The report also clearly serves a commercial purpose. SonicWall explains that this edition aims to help MSPs and MSSPs engage in more strategic conversations with SME managers, translating technical language into business impact. This doesn’t diminish the report’s value but does require reading with some distance: it’s not a neutral market audit, but a vendor document designed to reshape cybersecurity narratives around execution, operational hygiene, and measurable protection.

Nevertheless, the diagnosis reveals an uncomfortable truth that transcends SonicWall: many organizations are still seeking the magical tool while maintaining weak passwords, legacy remote access, insufficient monitoring, and poorly segmented networks.
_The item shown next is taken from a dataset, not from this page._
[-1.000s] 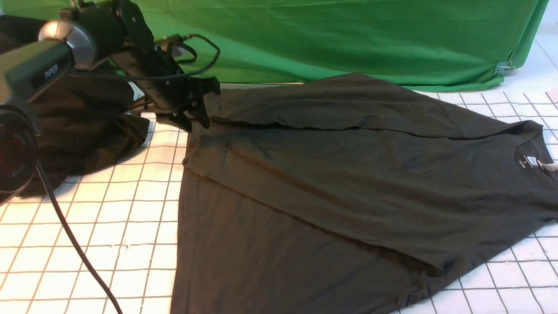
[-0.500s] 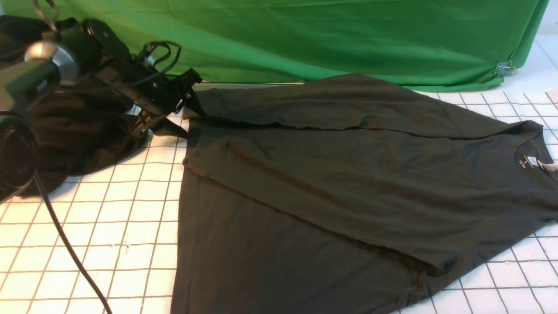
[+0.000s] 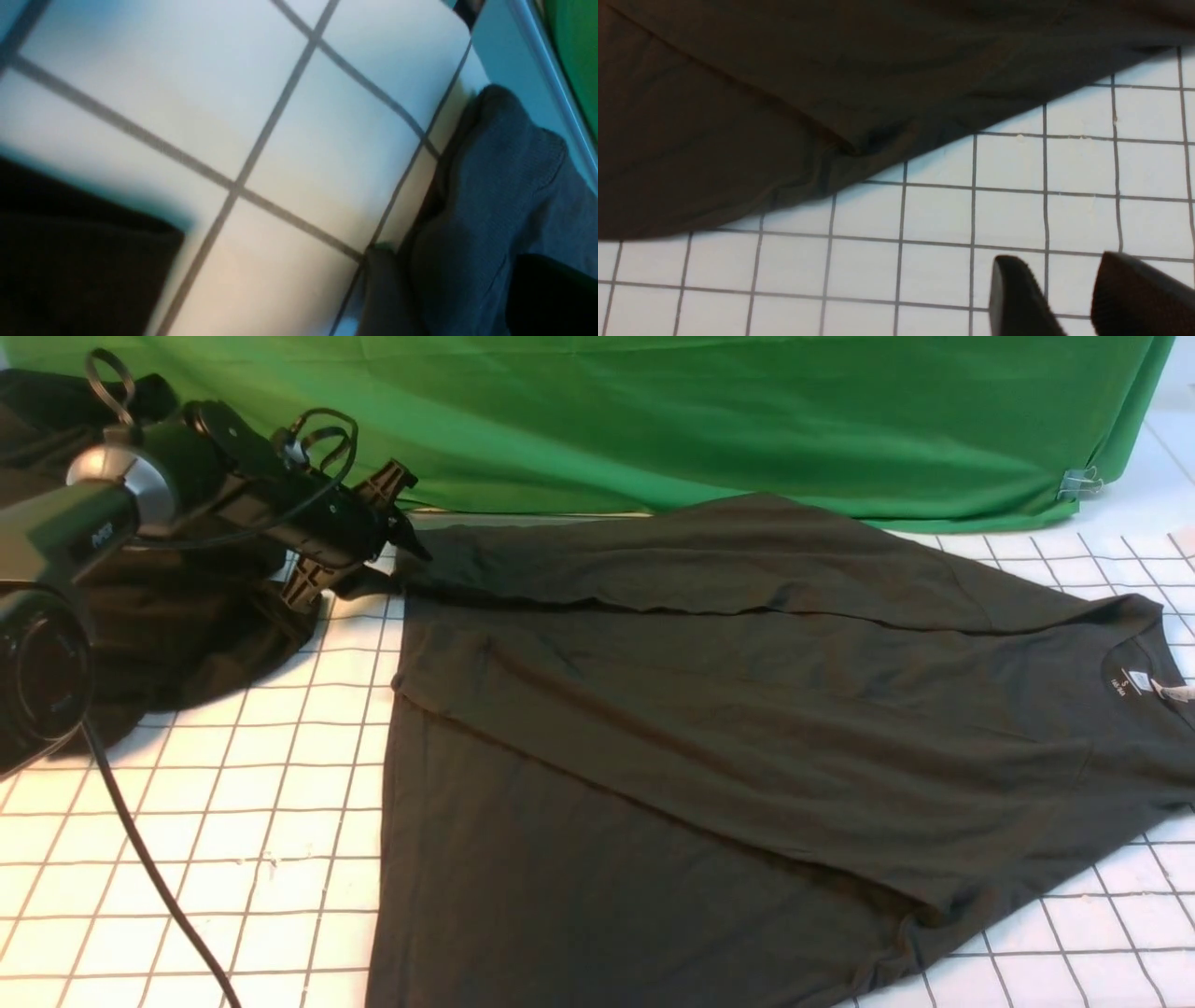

And if the report is right about one thing, it’s that a significant portion of the risk still stems from these issues—not an unthinkable threat, but from security tasks known for years but often postponed until it’s too late.

Frequently Asked Questions

What are the “seven deadly sins” of cybersecurity according to SonicWall?
They are seven recurring operational failures that, according to SonicWall, explain a large part of breaches in SMEs: ignoring fundamentals, false confidence, overexposed access, reactive posture, cost-driven decision-making, dependence on legacy access models, and chasing hype instead of proper execution.

Which report statistic is most concerning for SMEs?
One of the most alarming is that 88% of breaches in SMEs during 2025 involved ransomware—more than double the rate observed in large enterprises, according to SonicWall.

Why does SonicWall emphasize credentials rather than zero-days?
Because the report states that 85% of actionable security alerts relate to identity, cloud, and credential compromises. The thesis is that stolen passwords remain one of the attacker’s most effective tools.

What does SonicWall say about Spain in this report?
The localized version states that Spain was the European country with the highest attack intensity per device in 2025, and that malicious web infrastructure traffic was particularly high.